Assignment:
Please return the full listing word for word, leaving out any pictures.

Collected data:
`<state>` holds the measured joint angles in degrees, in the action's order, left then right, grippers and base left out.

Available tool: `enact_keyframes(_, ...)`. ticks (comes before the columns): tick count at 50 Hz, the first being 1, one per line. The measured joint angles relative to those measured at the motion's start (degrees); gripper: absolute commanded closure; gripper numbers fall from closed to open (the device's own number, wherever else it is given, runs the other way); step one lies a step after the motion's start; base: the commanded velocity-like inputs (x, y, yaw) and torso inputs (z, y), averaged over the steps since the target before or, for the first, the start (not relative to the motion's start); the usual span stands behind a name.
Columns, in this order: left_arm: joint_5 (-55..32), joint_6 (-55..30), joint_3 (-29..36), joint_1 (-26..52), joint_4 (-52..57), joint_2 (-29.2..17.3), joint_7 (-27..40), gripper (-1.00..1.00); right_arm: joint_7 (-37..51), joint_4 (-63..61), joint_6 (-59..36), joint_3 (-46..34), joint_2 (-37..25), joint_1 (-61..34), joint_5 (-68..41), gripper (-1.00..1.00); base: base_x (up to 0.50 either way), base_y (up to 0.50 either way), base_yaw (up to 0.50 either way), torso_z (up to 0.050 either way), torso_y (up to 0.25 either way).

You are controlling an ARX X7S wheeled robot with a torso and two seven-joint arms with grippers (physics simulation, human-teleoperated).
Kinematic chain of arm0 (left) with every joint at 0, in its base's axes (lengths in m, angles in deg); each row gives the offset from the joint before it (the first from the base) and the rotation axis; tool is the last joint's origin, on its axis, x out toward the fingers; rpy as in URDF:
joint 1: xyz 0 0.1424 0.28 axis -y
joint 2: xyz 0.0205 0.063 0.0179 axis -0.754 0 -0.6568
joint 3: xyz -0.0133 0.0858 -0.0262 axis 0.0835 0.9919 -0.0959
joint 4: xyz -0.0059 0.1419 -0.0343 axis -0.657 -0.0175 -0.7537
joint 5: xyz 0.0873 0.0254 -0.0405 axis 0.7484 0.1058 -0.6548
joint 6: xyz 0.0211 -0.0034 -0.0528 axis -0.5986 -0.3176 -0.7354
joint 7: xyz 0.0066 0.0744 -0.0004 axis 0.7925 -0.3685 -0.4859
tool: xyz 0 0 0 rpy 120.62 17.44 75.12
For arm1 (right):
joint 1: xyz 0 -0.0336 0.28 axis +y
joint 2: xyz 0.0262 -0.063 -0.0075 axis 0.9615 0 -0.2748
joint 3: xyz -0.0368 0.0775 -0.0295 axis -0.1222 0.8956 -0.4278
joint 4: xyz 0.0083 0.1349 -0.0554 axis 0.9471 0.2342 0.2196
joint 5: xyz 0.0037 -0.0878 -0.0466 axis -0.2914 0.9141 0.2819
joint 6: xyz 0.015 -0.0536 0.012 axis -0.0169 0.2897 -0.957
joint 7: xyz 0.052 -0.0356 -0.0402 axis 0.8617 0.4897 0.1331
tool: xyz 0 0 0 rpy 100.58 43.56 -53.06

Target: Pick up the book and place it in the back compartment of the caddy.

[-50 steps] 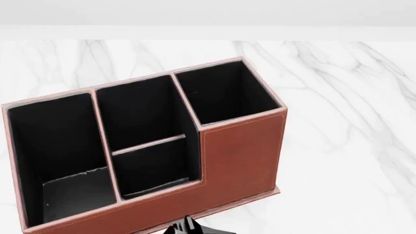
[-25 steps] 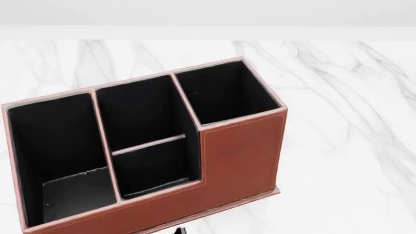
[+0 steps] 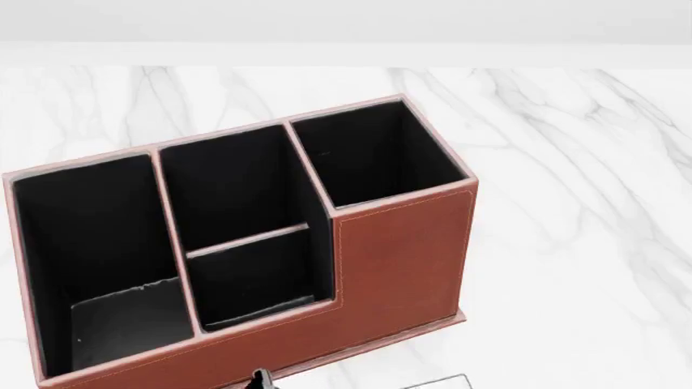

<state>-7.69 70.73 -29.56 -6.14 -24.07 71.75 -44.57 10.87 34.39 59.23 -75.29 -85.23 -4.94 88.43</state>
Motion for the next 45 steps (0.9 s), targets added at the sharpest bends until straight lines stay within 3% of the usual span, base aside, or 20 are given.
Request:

Exercise result:
`<state>` holds the measured joint angles in degrees, in the action's order, left then right, grippers and base left out.

Available tool: `enact_keyframes(_, ...)`. ticks (comes before the columns): tick count at 50 Hz, the first being 1, one per line. The measured joint angles relative to those measured at the motion's start (degrees); gripper: absolute commanded closure; gripper numbers fall from closed to open (the device's own number, wherever else it is given, runs the other way); step one lies a step after the motion's start; base: the commanded velocity-like inputs (x, y, yaw) and torso inputs (z, y), averaged over the steps since the target before or, for the first, the start (not relative to the motion's start); the usual span stands behind a name.
Columns, in this order: left_arm: joint_5 (-55..32), joint_6 (-55..30), joint_3 (-29..36), joint_1 (-26..52), joint_4 (-52..57), joint_2 (-29.2..17.3), joint_7 (-27..40), gripper (-1.00..1.00); right_arm: joint_7 (-37..51), joint_4 (-63..61), joint_6 (-59..36), joint_3 (-46..34), joint_2 (-37..25), joint_1 (-61..34), joint_5 (-68..41), gripper (-1.00..1.00); base: base_x (up to 0.50 either way), base_y (up to 0.50 either way), base_yaw (up to 0.50 either way), torso_z (up to 0.050 either way), torso_y (up to 0.25 either way).

You are controlling an ARX X7S wheeled robot with a torso and two seven-joint arms with grippers (physics simulation, human-teleoperated).
Kinematic chain of arm0 (left) with every joint at 0, in its base's axes (lengths in m, angles in deg); each row gives the offset from the joint before it (the first from the base) and the rotation axis; tool is the last joint's origin, on its axis, x out toward the fingers; rpy as in URDF:
joint 1: xyz 0 0.1424 0.28 axis -y
joint 2: xyz 0.0205 0.063 0.0179 axis -0.754 0 -0.6568
joint 3: xyz -0.0133 0.0858 -0.0262 axis 0.0835 0.9919 -0.0959
joint 4: xyz -0.0059 0.1419 -0.0343 axis -0.657 -0.0175 -0.7537
joint 5: xyz 0.0873 0.0254 -0.0405 axis 0.7484 0.1058 -0.6548
joint 6: xyz 0.0211 -0.0034 -0.0528 axis -0.5986 -0.3176 -0.7354
joint 7: xyz 0.0066 0.0744 -0.0004 axis 0.7925 -0.3685 -0.4859
tool: xyz 0 0 0 rpy 120.62 17.44 75.12
For arm1 (right):
joint 1: xyz 0 -0.0336 0.28 axis +y
joint 2: xyz 0.0262 -0.063 -0.0075 axis 0.9615 0 -0.2748
joint 3: xyz -0.0368 0.0775 -0.0295 axis -0.1222 0.8956 -0.4278
joint 4: xyz 0.0083 0.1349 -0.0554 axis 0.9471 0.2342 0.2196
joint 5: xyz 0.0037 -0.0878 -0.0466 axis -0.2914 0.9141 0.2819
joint 6: xyz 0.015 -0.0536 0.012 axis -0.0169 0.2897 -0.957
joint 7: xyz 0.052 -0.0356 -0.0402 axis 0.8617 0.4897 0.1331
tool: xyz 0 0 0 rpy 100.58 43.56 -53.06

Target: Pick up the book and place it in the back compartment of the caddy.

[-50 steps] 
[-25 steps] 
[+0 steps] 

<state>-7.69 70.73 -29.56 -6.14 -24.07 71.75 -44.57 10.87 34.39 59.23 -75.29 -85.23 -4.94 88.43</state>
Motion for the next 45 steps (0.9 s), targets added at the sharpest bends until straight lines stay within 3% of the usual span, base aside, or 20 are given.
Request:

There is nothing else to this exercise.